Other Malecons include Mazetlan’s which is 21km long and a collection of roads and avenues. It’s not, strictly speaking, a Malecon because it does not run beside an embankment all the way – but that hasn’t stopped locals from adopting the term!
There are other Malecons, like Cartagena, and Veracruz – but today we’re going to showcase Pueto Vallarta’s Malecon – and its world famous ‘sand sculptures’.
The Malecon is one of the most popular tourist attractions in Puerto Vallarta – a 1.5km long stretch of beachfront that has been radically reshaped in the 2010s, replacing a somewhat seedy version that had seen better days.
And one of the key attractions is what is referred to locally as Sand Sculptures.
Now, in most places, ‘Sand Sculptures’ would be .. well .. sculptures made of sand.

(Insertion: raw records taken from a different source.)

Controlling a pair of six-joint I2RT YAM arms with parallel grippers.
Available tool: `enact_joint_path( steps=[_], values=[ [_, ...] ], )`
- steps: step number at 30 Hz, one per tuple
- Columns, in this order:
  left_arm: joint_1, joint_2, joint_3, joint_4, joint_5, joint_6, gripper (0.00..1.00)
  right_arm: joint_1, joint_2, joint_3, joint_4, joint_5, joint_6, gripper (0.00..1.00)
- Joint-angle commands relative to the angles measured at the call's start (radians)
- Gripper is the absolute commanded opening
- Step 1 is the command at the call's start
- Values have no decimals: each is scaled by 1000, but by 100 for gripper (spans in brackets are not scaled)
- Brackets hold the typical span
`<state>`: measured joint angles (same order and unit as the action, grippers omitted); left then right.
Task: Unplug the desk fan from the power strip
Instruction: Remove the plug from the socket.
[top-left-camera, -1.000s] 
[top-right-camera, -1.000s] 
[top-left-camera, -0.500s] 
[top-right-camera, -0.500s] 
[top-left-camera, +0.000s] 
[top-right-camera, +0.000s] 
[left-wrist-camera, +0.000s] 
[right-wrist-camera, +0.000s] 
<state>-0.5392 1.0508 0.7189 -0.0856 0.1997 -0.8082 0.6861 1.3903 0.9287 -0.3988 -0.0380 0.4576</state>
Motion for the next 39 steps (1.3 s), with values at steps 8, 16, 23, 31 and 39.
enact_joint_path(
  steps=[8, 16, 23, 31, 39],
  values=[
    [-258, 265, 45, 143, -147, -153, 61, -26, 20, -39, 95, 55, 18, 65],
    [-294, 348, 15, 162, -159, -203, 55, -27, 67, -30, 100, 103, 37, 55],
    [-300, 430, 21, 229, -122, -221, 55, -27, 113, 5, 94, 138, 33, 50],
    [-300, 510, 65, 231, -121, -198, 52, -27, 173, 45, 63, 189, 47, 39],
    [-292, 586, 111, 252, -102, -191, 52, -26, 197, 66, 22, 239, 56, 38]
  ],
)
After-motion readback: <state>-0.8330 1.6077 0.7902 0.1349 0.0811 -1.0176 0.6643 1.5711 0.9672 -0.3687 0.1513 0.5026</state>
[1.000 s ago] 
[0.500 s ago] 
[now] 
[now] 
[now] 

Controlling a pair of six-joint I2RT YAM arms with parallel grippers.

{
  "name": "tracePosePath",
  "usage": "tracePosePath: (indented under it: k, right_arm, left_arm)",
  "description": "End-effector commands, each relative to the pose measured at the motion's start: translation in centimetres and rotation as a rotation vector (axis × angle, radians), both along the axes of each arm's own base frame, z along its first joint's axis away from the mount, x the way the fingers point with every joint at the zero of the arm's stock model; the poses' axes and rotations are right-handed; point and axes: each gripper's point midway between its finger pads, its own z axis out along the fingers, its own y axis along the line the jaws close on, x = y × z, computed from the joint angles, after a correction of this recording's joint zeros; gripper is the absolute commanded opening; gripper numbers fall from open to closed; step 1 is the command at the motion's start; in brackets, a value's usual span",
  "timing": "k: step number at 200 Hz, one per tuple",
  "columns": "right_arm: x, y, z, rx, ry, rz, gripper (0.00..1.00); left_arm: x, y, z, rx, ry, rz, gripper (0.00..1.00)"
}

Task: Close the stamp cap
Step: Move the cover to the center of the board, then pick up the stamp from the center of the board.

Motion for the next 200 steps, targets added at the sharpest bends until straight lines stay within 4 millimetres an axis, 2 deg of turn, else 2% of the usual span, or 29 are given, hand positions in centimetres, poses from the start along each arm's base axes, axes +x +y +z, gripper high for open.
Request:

But in Puerto Vallarta, it refers to a series of bronze statues that line the Malecon – some quirky (a Wookie, of all things), some whimsical ones by artist Alejandro Colunga (which feature sea-creatures washed up on beach furniture), and “The Millenium”, the subject of today’s Travel Pic.
This is by Mathis Lidice, and is an interesting (if somewhat historically inaccurate) treatise on the passage of time, and the influence of key figures in the development of Latin American culture.
It begins with the millennium before Christ, linked by life that evolved from the sea with different symbols of Christ appearing farther up. The first millennium is represented by Charlemagne, the second by Aztec king Nezahualcoyoti, and the third millennium is symbolised by a woman holding a dove.
And what does the female “Magnificent Frigatebird’ perched on top of the dove represent?
Probably that nature will always come out on top, given enough time .. and poop all over our best efforts.